# Trouble getting lower timing cover off! KA24DE '95



## dirtyhands0321 (Jan 23, 2008)

Hey guys I just bought a 1995 Altima with the KA24DE that I purchased cheap since it has no compression. We already took off the valve cover and upper timing cover, and we are having trouble removing the lower cover. We have the passenger side engine mount out, and the crank pulley, power steering pump, a/c comopressor and mount and loosened the oil pan. We have all bolts out and we are prying like a mother and its not budging. Any suggestions? We are stumped?

Dirtyhands0321


----------



## dirtyhands0321 (Jan 23, 2008)

A quick update....

We have everything free on the cover and oil pan dropped, but it seems like the oil pump is mounted to the timing cover, and we can't get the cover out. Does the oil pump need to come out, or is there something else needed to be taken off the crankshaft? We are stumped! I never seen such a mother of a car!


----------



## altima95 (Aug 7, 2010)

dirtyhands0321 said:


> A quick update....
> 
> We have everything free on the cover and oil pan dropped, but it seems like the oil pump is mounted to the timing cover, and we can't get the cover out. Does the oil pump need to come out, or is there something else needed to be taken off the crankshaft?

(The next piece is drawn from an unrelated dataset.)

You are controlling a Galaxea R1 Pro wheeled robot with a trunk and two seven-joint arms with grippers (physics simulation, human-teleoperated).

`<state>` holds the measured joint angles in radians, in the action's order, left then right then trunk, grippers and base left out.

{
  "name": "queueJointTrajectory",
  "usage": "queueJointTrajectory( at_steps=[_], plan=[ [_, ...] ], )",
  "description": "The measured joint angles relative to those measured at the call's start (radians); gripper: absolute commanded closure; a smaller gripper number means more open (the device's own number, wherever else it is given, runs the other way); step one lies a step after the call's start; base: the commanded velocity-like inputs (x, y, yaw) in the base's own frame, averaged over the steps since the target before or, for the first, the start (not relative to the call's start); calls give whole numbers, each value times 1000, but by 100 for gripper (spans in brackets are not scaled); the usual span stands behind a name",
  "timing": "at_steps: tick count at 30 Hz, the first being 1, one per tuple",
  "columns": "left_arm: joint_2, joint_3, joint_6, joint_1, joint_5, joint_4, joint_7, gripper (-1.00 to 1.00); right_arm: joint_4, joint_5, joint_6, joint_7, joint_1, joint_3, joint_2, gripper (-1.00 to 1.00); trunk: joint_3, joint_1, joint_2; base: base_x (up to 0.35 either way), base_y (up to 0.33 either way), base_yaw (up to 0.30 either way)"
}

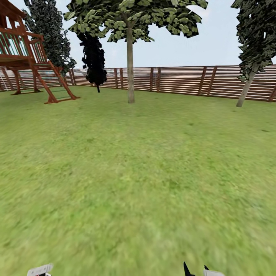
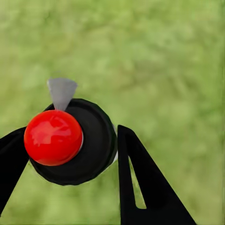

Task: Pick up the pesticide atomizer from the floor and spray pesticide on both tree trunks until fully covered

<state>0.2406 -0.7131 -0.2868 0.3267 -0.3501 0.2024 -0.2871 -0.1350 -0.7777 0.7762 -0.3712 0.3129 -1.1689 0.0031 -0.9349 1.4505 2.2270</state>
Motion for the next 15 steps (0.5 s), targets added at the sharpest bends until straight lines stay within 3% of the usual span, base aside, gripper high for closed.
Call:
queueJointTrajectory(
  at_steps=[15],
  plan=[
    [-2,0,0,0,0,0,0,100,0,0,0,0,0,0,0,-100,0,0,0,338,0,0]
  ],
)
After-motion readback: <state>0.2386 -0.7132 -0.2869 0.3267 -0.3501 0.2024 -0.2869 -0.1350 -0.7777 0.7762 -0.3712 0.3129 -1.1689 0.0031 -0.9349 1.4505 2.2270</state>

We are stumped! I never seen such a mother of a car!


dirtyhands0321,
Did you have any luck with this? I'm trying to do the same thing on a '95 Altima and have come up with the same problem. I have all the accessories and mounts off as you described, but still cannot pry the front cover loose, even with the oil pan dropped and all visible bolts removed. Do you have any suggestions for me?

Thanks!


----------



## rogoman (Dec 16, 2004)

The oil pickup screen/tube needs to be unbolted from the oil pump.


----------